I think your first four resonate with the one I'm about to put out, but I think it is important enough to warrant being addressed directly. To begin, I'll note that this primarily would apply to progressive/Liberal schools, however I suppose that it might extend beyond that as well... Develop a positive statement of faith and encourage/require your students to do the same. That is, especially in the face of your worries of self-exiling church deconstruction, it is crucial to touch base as to what you DO believe. Just as the professors are to be encouraged to share testimony, so too should it be known that they actually believe something! After all the critique, hermeneutic shifts, and poking and prodding, they are still called to belief. Too often people are given theory (as Laura says above) and it doesn't click back into faith. Into actually believing something. At places meant to help us deepen in our faith and gain skills to help others do the same, it is wild how infrequently people actually practice professing. That would be like being apprenticed to a cabinet-maker and knowing how to talk about all the tools and types of joints, hinges, and wood types, and the famous cabinet-makers of the past, and not actually making a cabinet.

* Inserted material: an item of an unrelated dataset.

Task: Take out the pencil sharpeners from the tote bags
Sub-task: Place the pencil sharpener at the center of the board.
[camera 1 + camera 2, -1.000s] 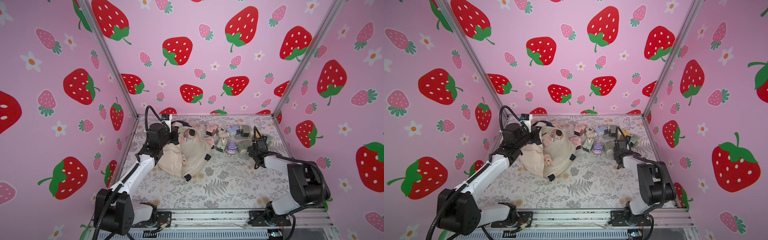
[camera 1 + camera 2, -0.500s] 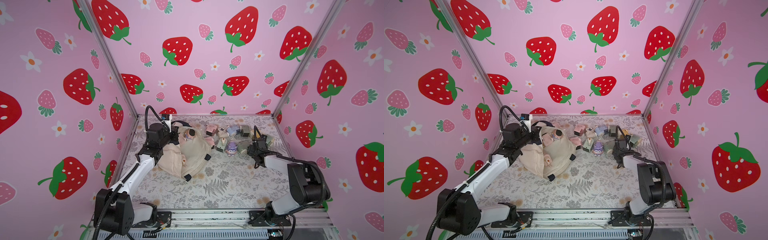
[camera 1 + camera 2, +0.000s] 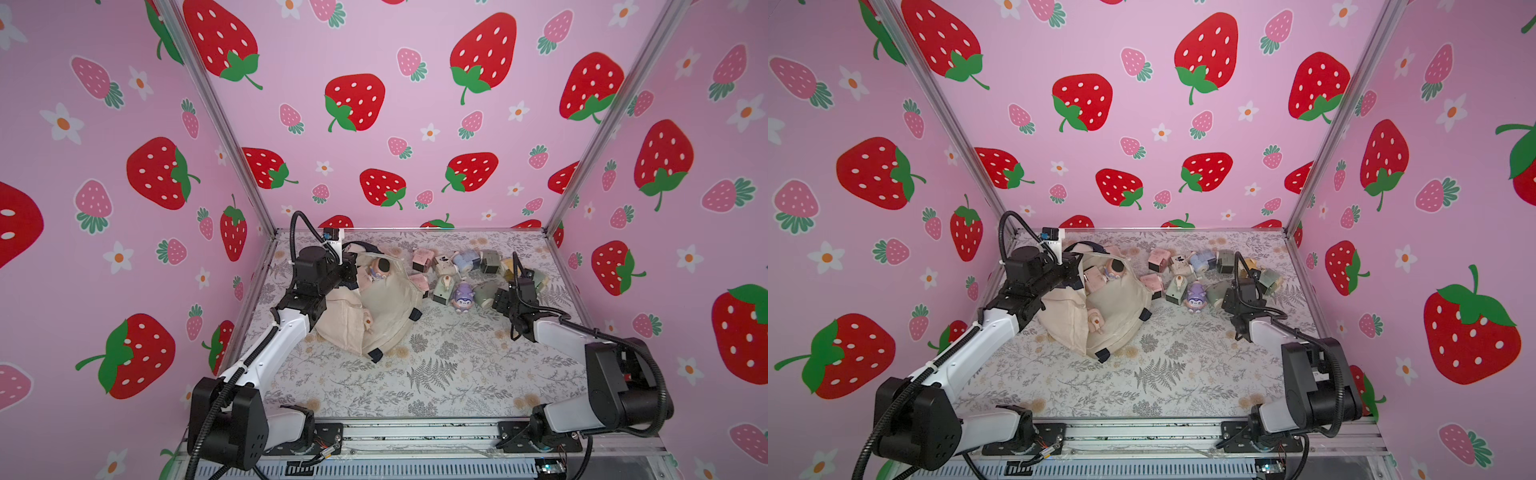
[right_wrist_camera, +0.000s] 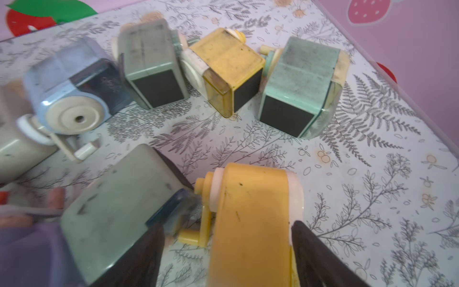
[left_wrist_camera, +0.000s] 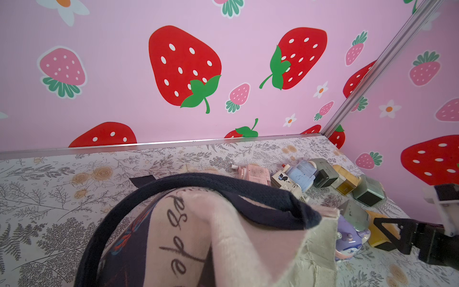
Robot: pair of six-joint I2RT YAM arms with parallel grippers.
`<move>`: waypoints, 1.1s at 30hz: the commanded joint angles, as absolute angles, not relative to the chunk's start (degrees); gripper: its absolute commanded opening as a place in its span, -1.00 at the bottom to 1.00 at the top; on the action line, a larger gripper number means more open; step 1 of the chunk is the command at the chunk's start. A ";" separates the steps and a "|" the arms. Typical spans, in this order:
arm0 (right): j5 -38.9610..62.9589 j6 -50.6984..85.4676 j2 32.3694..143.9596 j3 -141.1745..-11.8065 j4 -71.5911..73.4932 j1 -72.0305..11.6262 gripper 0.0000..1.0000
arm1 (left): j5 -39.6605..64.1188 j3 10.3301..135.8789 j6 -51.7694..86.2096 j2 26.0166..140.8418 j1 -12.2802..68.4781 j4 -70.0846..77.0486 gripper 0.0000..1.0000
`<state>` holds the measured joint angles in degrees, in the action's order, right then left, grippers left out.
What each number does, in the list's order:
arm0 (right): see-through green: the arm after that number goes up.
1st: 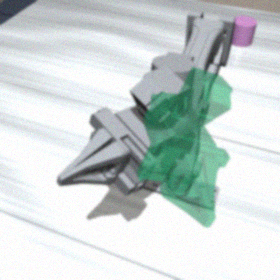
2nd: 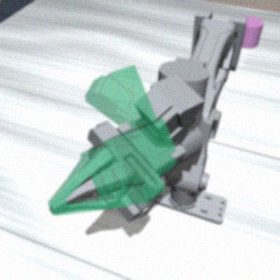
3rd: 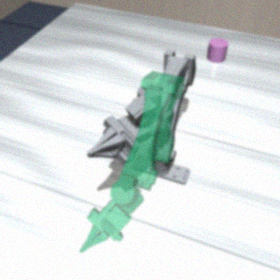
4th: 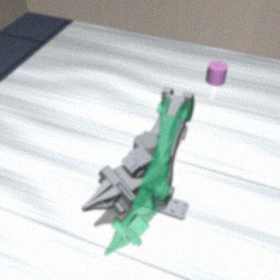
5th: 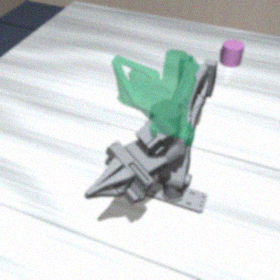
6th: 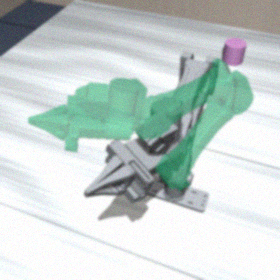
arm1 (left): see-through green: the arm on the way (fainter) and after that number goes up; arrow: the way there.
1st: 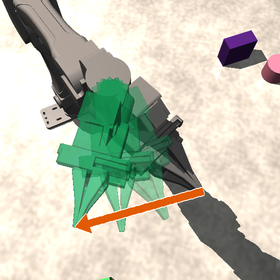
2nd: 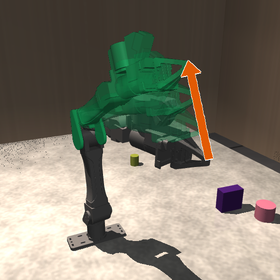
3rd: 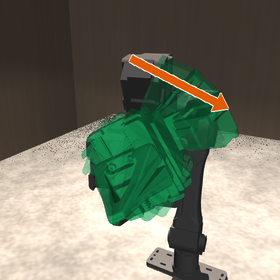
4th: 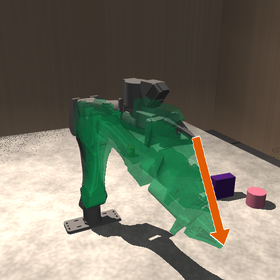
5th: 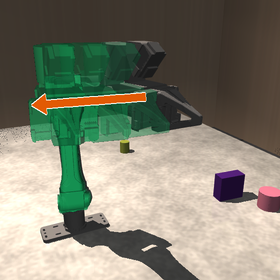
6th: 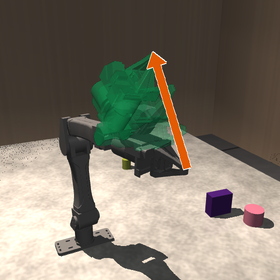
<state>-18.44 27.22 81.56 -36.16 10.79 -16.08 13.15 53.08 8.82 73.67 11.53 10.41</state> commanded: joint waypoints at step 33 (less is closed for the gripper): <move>3.53 9.46 92.65 -49.85 24.78 -56.44 0.56 | 16.17 57.13 8.36 73.21 12.10 16.00 -1.00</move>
<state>-0.12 10.96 90.19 -47.11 22.79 -55.35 13.56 53.08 8.84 73.67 11.53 10.41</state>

Actually, it is worse than that. It is like Ye Olde Guild of Cabinetry saying that proper training consists of the above, and once one knows those things she can be counted as a Cabinet Maker too. Of course, it isn't nearly that dire in reality, but then again, I don't make fine woodcraft either, so it all works out.

Laura Gundel
Laura Gundel

Since you know I'm all about the educational inclusion of practical matters, Tripp, I think we should formally address it. I've heard so many stories from students in their first preaching/ministering jobs that have been unprepared to discuss and address how academic theology and matters we learn about in DS/S actually incorporate into their jobs and lives- even with the required time of supervised ministry! Some divinity schools are more diligent about this than others (and, to be fair, that might be the particular proclivity of each teacher), but my own education has suffered from teachers who refuse to address how the abstract ideas we spend our doctoral degrees addressing actually change our personal ministry and experiences. This seems like something that is obviously addressed, but... not always. I think teaching should include having an open mind and the ability to change.

Jeremy Fackenthal
Jeremy Fackenthal

Great post! Here is another: Attend worship with your students. Most seminaries and divinity schools include some form of weekly or bi-weekly corporate worship. At some schools this is an integral part of the life of the community and faculty attend and participate regularly. At others it is scarcely attended and most faculty don't bother showing up. Worshipping with your students provides you with a shared experience that can create opportunities for discussion in the classroom and that aids in binding the community together. It also demonstrates to students that you care about the community, about students, and about being a part of worship service.